Unlike other European countries, there is no separate local level of taxation in Ireland, so local authorities need to come up with ways to pay for services. Not everybody feels that it is fair to label local authority charges as stealth taxes alongside more general indirect national taxes.
Dr Niamh Hardiman, of UCD's Institute for the Study of Social Change, sees indirect taxes such as VAT and excise as the real stealth taxes.
"It could be seen as very inequitable because it hits the lower wage-earners," she says. "Because we might all pay the same, but they pay comparatively more. Also, it doesn't educate people. There is such a slack culture of fiscal responsibility in this country. It doesn't come clean on its taxes, which means that there is no public debate."
She also emphasises how much damage the policy has done to Ireland's competitiveness.
"The Government has been responsible for a huge rise of inflation because of this," she says. "There has been a rise in insurance taxes, VAT, excise duties, and they all undermine competitiveness. Indirect taxes are pushing up inflation and it's causing real problems for business."
Ironically, the Government may only be giving us what we want.
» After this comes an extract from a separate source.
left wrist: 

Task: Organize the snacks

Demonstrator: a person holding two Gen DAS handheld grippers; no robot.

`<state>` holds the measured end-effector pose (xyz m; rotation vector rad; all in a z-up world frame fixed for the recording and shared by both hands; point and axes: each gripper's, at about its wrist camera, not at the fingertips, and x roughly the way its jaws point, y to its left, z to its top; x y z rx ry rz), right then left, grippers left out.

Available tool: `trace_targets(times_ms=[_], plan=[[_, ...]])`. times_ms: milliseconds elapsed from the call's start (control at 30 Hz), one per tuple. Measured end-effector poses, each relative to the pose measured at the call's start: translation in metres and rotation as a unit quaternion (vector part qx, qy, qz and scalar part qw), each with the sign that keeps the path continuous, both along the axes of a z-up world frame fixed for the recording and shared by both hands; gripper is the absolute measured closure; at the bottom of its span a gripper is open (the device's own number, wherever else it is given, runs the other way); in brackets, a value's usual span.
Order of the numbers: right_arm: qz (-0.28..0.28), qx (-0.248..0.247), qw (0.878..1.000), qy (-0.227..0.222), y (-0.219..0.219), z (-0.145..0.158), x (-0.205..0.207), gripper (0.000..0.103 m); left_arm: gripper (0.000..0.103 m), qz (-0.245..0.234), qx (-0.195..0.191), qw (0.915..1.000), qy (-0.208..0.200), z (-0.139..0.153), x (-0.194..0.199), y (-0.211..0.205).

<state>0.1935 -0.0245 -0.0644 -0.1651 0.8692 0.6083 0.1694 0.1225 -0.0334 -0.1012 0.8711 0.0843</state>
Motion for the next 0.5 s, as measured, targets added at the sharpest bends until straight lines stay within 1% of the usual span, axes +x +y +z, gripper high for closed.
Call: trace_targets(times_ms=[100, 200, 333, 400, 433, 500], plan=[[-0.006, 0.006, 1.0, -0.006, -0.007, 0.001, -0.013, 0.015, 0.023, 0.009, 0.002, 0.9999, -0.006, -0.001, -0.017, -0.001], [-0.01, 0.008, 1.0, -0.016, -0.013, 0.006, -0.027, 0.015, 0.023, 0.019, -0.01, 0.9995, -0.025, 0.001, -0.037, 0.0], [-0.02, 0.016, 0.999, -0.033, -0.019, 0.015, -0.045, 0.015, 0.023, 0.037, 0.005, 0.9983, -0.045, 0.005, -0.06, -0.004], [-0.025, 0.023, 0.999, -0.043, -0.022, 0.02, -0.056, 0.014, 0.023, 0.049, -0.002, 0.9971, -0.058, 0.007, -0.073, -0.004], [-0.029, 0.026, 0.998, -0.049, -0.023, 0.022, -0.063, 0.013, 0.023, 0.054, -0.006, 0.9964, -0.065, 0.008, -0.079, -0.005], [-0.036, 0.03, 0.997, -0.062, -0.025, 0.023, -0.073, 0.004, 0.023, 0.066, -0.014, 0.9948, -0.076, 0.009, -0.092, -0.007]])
An Irish Times/TNS mrbi poll carried out in September showed that a majority of us believe that the Government should either cut public spending or borrow more before it raises taxes. This despite polls showing deep public concern at the problems facing public transport, hospitals and education.
There may be collective memory at work. The Government, haunted by the tax marches of the early 1980s and the political costs of an unfair tax system, may not want to bring taxes back up once they are down.
Meanwhile, the public might not want a return to the days when high taxes went towards paying the national debt rather than developing services.
"People are aware of the awful problems faced by our public services on one hand, so why do they say they would rather cut spending than pay more taxes?" asks Hardiman. "I think it comes back to collective memory; that people don't trust the system, they don't believe that higher taxes means better services. They don't believe that it is an equitable system or that it is run efficiently."
Unless you are among the lucky few, it may not make you feel better to know that a 1999 survey by the Revenue Commissioners showed that, through perfectly legal forms of tax avoidance, 30 of the country's top 400 earners paid no tax whatsoever that year. Not a penny, thanks to their investments in such tax-friendly ventures as stud farms, nursing homes and multi-storey car-parks. A further 64 handed over less then 10 per cent of their earnings.
The Opposition parties may increasingly use stealth taxes as a battleground on which they feel they can do some damage to the Government, but ultimately, of course, the impact will only be fully gauged when the next election comes around.
"I wouldn't want to hazard a guess as to whether it will have a political cost," says Hardiman. "It's hard to mobilise people on such diffuse issues as that. There is a generalised discontent that waxes and wanes, but perhaps the Government will be hoping that it can raise these indirect taxes and that it will have been forgotten by the time of the next election."
Betting tax, as it happens, is one of the few indirect taxes Charlie McCreevy has reduced in recent Budgets. That's come down from 10 per cent to 2 per cent since 1999.
Why not have a punt on how much extra you'll be paying after the next Budget?